Kumquat Skillet Cake

Serves 8-10

8 tablespoons unsalted butter, divided 1/4 cup + 2/3 cup dark brown sugar, well-packed 1 pound kumquats (see note) 6 tablespoons whiskey, divided (see note) 1/2 cup unblanched almond meal, well-packed 2/3 cup all-purpose flour 2 teaspoons baking powder 3/4 teaspoon baking soda 1/2 teaspoon salt 8 ounces mascarpone cheese at room temperature (see note) 1 egg + 2 egg whites, at room temperature 1 tablespoon pure vanilla extract

Over low-medium heat, melt 3 tablespoons butter in a 10″ ovenproof skillet such as cast iron. Gently lift and rotate skillet to spread butter partway up the sides. Whisk in 1/4 cup brown sugar, cooking just until all sugar is wet and beginning to look less grainy. Turn off heat and stir in 3 tablespoons whiskey.

Rinse and dry kumquats. Remove and discard any stems. Use a paring knife, slice each kumquat in half, cross-wise, carefully removing any seeds with tip of knife. Be sure to cut them horizontally; a vertical cut will leave seeds hidden. (While the seeds are edible, removing them results in a much more pleasant cake texture.)

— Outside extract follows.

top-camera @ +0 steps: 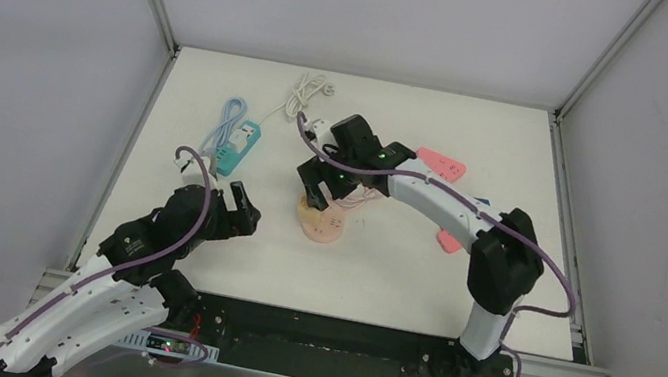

Place kumquats sliced-side down in the skillet, starting on the outside edge, and arrange them rather tightly in concentric circles (they shrink a bit when cooked). Bring to a steady simmer over low-medium heat; cover and cook for 6-8 minutes. Remove lid and poke backs of kumquats; they should be soft enough to penetrate easily with paring knife. Cook uncovered another 2-3 minutes. Remove from heat.

Preheat oven to 350ºF. Measure almond meal into a medium bowl, then whisk to loosen and remove any lumps. Sift flour, baking powder, baking soda and salt over almond meal. Stir mixture until combined; set aside.

In a large mixing bowl, add remaining 5 tablespoons butter, melted. Add the mascarpone and beat until smooth. Beat in the remaining 2/3 cup brown sugar and the vanilla. Add the whole egg and beat; then add egg whites and beat thoroughly, until well incorporated. Add almond-flour mixture. Mix while gradually adding the remaining 3 tablespoons whiskey, until batter is even in consistency.

Check skillet for any kumquats that have turned over, and place them cut side down. Gently spread batter over kumquats to the edges of pan. Place in preheated oven and bake for about 25-35 minutes, until cake’s surface is toasty brown and center tests clean with a toothpick.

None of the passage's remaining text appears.